Question Everything: How We Teach Intro CS is Wrong

October 2, 2009 at 3:55 pm 23 comments

I’ve been interested in John Sweller and Cognitive Load Theory since reading Ray Lister’s ACE keynote paper from a couple year’s back. I’ve wanted to learn more, and as all professors will tell you, the best way to learn something (or at least, to find time to learn it) is to teach it. So, I assigned several papers on the topic (first three papers in the References) to my educational technology class. Those three papers set me on a paper finding-and-reading spree which is having a dramatic effect on how I think about we teach about computing.

Let me start out with a strawman position of how we teach introductory computing. I know it won’t be how you and your institution teach computing, but I hope that it’s got some elements of how most American schools teach CS1:

We lecture students on how to use a particular element of computing, say variables, assignments, and function calls. We walk through 2-3 examples of using those elements, and assign reading from a textbook that might present 1-2 of those examples with maybe a couple others. We then assign a programming assignment that the students have never seen before whose solution will require use of those programming elements, often with authentic tools or IDEs like those used by experts.

The original 1985 Sweller and Cooper paper had five studies with similar set-ups. There are two groups of students, each of which is shown two worked-out algebra problems. Our experimental group then gets eight more algebra problems, completely worked out. Our control group solves those eight more problems. As you might imagine, the control group takes five times as long to complete the eight problems than the experiment group takes to simply read them. Both groups then get new problems to solve. The experimental group solves the problems in half the time and with fewer errors than the control group. Not problem-solving leads to better problem-solving skills than those doing problem-solving. That’s when Educational Psychologists began to question “learning by doing” and the idea that we should best teach problem-solving by having students solve problems.

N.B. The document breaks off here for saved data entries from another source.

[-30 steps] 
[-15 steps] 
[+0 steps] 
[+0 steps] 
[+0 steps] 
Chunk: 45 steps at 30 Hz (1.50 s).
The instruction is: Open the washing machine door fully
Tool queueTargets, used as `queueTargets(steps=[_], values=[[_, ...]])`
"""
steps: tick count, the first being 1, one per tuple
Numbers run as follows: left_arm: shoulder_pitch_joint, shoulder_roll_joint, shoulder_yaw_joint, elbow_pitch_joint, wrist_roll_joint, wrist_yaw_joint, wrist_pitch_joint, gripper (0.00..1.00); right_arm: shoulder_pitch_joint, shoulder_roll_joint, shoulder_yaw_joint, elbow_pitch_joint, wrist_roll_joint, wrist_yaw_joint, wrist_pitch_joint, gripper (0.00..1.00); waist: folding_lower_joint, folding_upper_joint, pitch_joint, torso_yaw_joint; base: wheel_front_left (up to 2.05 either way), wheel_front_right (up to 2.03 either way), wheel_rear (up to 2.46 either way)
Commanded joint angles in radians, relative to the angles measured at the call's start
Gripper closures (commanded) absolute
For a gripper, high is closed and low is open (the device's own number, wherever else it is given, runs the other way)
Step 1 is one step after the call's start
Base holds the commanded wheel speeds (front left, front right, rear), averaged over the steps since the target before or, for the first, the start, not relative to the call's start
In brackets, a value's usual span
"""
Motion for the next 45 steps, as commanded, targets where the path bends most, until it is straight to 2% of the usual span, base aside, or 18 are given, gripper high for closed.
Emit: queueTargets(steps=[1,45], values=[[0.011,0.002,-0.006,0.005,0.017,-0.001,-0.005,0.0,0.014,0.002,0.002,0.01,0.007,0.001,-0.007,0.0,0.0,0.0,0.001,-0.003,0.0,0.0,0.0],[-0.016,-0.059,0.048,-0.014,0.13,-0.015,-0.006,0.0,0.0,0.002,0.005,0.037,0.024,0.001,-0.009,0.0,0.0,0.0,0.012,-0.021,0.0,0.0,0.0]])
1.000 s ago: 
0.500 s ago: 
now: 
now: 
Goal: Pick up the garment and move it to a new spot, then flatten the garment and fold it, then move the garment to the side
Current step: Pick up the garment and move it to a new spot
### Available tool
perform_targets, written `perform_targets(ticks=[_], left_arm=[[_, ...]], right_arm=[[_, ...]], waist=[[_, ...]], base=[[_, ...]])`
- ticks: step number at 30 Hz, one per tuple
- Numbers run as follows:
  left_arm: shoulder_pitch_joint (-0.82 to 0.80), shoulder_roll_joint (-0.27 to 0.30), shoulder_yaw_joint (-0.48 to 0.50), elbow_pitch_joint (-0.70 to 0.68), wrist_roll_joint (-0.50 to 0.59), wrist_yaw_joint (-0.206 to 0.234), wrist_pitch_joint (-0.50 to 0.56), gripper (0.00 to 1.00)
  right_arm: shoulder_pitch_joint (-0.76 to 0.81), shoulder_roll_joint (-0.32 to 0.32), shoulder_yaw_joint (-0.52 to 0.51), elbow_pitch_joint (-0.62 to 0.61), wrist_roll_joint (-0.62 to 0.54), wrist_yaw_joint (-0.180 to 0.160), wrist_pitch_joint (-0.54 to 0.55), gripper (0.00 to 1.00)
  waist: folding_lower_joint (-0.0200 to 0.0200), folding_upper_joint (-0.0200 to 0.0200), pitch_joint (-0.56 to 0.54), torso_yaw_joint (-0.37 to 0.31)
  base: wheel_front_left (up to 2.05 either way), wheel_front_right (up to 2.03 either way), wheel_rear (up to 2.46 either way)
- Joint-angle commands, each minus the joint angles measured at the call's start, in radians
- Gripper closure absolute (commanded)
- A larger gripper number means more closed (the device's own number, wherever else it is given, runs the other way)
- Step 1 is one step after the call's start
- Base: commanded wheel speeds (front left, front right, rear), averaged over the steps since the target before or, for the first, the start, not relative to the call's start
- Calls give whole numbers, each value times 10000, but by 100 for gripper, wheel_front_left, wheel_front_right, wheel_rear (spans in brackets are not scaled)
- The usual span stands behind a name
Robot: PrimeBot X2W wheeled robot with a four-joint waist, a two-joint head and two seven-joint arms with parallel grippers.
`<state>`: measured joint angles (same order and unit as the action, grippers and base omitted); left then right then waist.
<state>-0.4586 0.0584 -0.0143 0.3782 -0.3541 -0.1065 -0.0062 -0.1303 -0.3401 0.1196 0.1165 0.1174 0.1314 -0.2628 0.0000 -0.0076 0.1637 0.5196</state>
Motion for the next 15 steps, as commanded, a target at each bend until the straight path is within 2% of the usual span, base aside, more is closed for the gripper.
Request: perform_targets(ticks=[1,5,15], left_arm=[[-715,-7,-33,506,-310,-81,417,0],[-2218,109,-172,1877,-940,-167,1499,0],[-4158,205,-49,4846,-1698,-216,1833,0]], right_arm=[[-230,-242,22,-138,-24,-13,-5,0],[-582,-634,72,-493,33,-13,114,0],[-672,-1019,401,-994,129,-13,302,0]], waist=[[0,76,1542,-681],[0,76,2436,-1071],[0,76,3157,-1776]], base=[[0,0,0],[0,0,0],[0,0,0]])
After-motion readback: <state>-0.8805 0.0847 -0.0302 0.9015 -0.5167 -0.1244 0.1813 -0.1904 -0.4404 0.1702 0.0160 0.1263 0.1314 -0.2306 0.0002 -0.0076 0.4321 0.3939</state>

The paper by Kirschner, Sweller, and Clark is the most outspoken and most interesting of the papers in this thread of research. Their title states their basic premise: “Why Minimal Guidance During Instruction Does Not Work: An Analysis of the Failure of Constructivist, Discovery, Problem-Based, Experiential, and Inquiry-Based Teaching.” They describe the problem like this:

On one side of this argument are those advocating the hypothesis that people learn best in an unguided or
minimally guided environment, generally defined as one in which learners, rather than being presented with essential information, must discover or construct essential information for themselves (e.g., Bruner, 1961; Papert, 1980; Steffe & Gale, 1995). On the other side are those suggesting that novice learners should be provided with direct instructional guidance on the concepts and procedures required by a particular discipline and should not be left to discover those procedures by themselves (e.g., Cronbach & Snow, 1977; Klahr & Nigam, 2004; Mayer, 2004; Shulman & Keisler, 1966; Sweller, 2003).

What exactly is minimal instruction? And are they really describing us? I think this quote describes how we work in computing education (as modeled above) pretty well:

There seem to be two main assumptions underlying instructional programs using minimal guidance. First they challenge students to solve “authentic” problems or acquire complex knowledge in information-rich settings based on the assumption that having learners construct their own solutions leads to the most effective learning experience. Second, they appear to assume that knowledge can best be acquired through experience based on the procedures of the discipline (i.e., seeing the pedagogic content of the learning experience as identical to the methods and processes or epistemology of the discipline being studied; Kirschner, 1992).

That is, “people should learn to program by constructing program from the basic information on the language, and they should do it in the same way that experts do it.” The paper then goes on to present all the evidence showing that this “minimally-guided instruction” does not work.

After a half-century of advocacy associated with instruction using minimal guidance, it appears that there is no body of research supporting the technique. In so far as there is any evidence from controlled studies, it almost uniformly supports direct, strong instructional guidance rather than constructivist-based minimal guidance during the instruction of novice to intermediate learners.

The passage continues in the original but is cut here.